OmniTQA: A Cost-Aware System for Hybrid Query Processing over Semi-Structured Data
This addresses the challenge of handling semi-structured data in enterprise databases for users needing efficient and accurate query processing, representing an incremental improvement over existing hybrid methods.
The paper tackles the problem of query processing over hybrid schemas with both structured and free-form textual data by introducing OmniTQA, a cost-aware framework that integrates LLM-based semantic reasoning with relational operators, resulting in improved accuracy and cost efficiency across benchmarks, with gains especially notable for complex queries and large tables.

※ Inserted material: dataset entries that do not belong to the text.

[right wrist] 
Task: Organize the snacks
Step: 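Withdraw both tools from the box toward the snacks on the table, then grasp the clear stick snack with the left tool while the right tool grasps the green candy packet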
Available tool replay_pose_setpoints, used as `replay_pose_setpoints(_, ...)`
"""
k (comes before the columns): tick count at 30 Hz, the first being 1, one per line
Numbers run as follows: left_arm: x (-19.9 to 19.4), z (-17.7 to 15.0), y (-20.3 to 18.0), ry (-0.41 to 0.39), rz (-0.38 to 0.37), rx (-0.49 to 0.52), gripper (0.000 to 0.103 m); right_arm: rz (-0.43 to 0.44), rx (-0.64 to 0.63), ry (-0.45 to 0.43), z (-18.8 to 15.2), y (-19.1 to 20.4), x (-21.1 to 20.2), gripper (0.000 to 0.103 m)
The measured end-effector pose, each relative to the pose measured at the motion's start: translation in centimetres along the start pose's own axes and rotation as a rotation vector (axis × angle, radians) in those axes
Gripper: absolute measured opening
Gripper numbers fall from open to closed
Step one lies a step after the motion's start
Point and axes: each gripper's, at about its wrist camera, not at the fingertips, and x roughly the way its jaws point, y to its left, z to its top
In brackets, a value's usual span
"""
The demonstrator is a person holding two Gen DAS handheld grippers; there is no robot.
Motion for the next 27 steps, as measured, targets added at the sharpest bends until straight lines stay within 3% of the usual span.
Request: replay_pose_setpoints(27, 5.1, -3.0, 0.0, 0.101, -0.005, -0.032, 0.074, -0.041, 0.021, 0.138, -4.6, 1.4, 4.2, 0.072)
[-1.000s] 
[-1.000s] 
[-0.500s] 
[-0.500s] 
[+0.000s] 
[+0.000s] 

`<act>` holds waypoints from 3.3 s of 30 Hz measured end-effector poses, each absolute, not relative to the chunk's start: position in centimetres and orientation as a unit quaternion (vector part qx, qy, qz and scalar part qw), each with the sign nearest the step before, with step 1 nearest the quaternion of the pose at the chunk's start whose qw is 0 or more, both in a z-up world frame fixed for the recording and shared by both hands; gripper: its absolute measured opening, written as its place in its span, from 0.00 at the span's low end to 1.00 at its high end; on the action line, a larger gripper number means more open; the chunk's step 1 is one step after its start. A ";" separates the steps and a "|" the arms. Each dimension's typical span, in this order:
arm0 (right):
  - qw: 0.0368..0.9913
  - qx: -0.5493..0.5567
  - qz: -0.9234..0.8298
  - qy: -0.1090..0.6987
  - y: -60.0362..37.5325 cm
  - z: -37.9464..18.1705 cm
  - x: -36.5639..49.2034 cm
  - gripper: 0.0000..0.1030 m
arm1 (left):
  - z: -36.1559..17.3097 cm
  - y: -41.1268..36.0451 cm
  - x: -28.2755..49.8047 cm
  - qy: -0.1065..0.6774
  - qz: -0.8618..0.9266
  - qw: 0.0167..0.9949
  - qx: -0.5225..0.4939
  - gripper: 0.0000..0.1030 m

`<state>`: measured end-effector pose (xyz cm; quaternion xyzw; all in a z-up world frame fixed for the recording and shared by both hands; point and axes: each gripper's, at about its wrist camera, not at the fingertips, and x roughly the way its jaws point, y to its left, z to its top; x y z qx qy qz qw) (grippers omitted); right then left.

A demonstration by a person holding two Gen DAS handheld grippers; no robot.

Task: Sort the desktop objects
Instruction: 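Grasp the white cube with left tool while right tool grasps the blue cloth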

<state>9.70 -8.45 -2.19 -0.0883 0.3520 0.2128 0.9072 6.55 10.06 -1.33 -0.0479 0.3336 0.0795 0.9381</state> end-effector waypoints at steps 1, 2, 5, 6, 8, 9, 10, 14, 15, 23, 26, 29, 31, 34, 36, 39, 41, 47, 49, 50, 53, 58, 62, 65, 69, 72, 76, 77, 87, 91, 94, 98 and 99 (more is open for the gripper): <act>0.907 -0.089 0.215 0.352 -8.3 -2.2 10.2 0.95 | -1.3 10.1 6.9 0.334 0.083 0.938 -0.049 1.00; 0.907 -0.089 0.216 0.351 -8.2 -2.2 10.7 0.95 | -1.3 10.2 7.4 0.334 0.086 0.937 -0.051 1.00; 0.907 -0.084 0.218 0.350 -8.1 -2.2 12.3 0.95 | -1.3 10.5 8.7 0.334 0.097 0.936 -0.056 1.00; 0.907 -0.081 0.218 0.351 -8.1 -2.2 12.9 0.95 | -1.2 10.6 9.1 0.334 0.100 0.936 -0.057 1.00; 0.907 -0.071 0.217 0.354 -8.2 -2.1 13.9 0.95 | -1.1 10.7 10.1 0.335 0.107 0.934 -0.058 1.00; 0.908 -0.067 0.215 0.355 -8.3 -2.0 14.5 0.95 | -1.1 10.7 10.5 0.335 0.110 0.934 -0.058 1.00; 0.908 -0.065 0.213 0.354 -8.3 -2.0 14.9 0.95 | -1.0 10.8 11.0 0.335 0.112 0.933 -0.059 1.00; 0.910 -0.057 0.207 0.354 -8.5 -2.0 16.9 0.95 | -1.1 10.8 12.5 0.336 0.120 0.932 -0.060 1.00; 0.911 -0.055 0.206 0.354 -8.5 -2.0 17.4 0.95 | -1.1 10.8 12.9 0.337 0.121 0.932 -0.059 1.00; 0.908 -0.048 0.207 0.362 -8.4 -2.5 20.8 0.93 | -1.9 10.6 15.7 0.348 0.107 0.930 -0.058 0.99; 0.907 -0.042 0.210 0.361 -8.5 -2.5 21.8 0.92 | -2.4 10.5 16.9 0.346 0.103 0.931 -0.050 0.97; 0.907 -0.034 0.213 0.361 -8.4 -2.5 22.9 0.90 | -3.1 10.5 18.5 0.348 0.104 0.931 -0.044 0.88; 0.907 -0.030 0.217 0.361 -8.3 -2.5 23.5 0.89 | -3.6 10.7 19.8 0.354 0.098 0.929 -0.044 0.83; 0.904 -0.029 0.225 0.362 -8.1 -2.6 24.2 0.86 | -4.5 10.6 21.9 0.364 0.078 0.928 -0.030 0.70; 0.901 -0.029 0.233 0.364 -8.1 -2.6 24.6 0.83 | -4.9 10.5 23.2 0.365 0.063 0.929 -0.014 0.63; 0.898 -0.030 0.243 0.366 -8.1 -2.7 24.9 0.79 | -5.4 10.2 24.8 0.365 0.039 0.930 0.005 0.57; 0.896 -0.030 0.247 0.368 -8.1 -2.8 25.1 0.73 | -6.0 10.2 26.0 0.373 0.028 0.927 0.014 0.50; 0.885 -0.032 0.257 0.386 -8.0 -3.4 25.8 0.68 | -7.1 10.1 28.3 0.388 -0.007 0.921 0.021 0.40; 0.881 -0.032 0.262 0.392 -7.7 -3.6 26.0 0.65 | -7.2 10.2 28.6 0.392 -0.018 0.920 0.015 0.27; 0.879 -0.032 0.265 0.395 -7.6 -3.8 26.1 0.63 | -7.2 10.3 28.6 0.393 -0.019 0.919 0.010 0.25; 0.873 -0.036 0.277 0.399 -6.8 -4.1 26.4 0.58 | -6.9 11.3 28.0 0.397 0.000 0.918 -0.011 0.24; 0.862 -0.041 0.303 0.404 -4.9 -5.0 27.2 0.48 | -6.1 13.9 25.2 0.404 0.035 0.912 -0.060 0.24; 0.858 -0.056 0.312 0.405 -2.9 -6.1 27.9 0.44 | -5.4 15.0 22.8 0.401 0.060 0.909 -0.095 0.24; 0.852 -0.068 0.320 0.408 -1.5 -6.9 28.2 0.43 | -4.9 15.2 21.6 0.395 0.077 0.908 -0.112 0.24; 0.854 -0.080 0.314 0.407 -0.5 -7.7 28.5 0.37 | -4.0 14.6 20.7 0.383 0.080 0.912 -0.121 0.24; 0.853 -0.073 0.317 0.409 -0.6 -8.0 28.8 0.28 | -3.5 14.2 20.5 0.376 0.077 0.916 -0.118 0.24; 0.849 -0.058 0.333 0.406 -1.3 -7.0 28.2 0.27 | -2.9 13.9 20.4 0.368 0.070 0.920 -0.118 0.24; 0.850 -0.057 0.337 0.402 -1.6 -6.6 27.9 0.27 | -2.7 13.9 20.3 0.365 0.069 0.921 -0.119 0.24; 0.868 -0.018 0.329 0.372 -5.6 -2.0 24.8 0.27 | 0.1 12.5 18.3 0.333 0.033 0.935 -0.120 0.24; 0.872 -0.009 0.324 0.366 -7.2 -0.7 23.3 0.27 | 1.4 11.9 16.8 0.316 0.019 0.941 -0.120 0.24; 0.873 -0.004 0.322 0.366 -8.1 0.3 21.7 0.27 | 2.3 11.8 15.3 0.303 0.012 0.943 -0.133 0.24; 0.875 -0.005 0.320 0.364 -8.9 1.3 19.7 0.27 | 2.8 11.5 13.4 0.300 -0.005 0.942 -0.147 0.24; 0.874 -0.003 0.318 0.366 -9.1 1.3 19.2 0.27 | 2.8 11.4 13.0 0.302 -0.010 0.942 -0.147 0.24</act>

While recent advances in large language models have significantly improved Text-to-SQL and table question answering systems, most existing approaches assume that all query-relevant information is explicitly represented in structured schemas. In practice, many enterprise databases contain hybrid schemas where structured attributes coexist with free-form textual fields, requiring systems to reason over both types of information. To address this challenge, we introduce OmniTQA, a cost-aware hybrid query processing framework that operates over both structured and semi-structured data. OmniTQA treats semantic reasoning as a first-class query operator, seamlessly integrating LLM-based semantic operations with classical relational operators into an executable directed acyclic graph. To manage the high latency and cost of LLM inference, it extends classical query optimization with data-aware planning, combining atomic query decomposition and operator reordering to minimize semantic workload. The framework also features a dual-engine execution architecture that dynamically routes tasks between a relational database and an LLM module, using operator-aware batching to scale efficiently. Extensive experiments across a diverse suite of structured and semi-structured table question answering benchmarks demonstrate that OmniTQA consistently outperforms existing symbolic, semantic, and hybrid baselines in both accuracy and cost efficiency. These gains are particularly pronounced for complex queries, large tables and multi-relation schemas.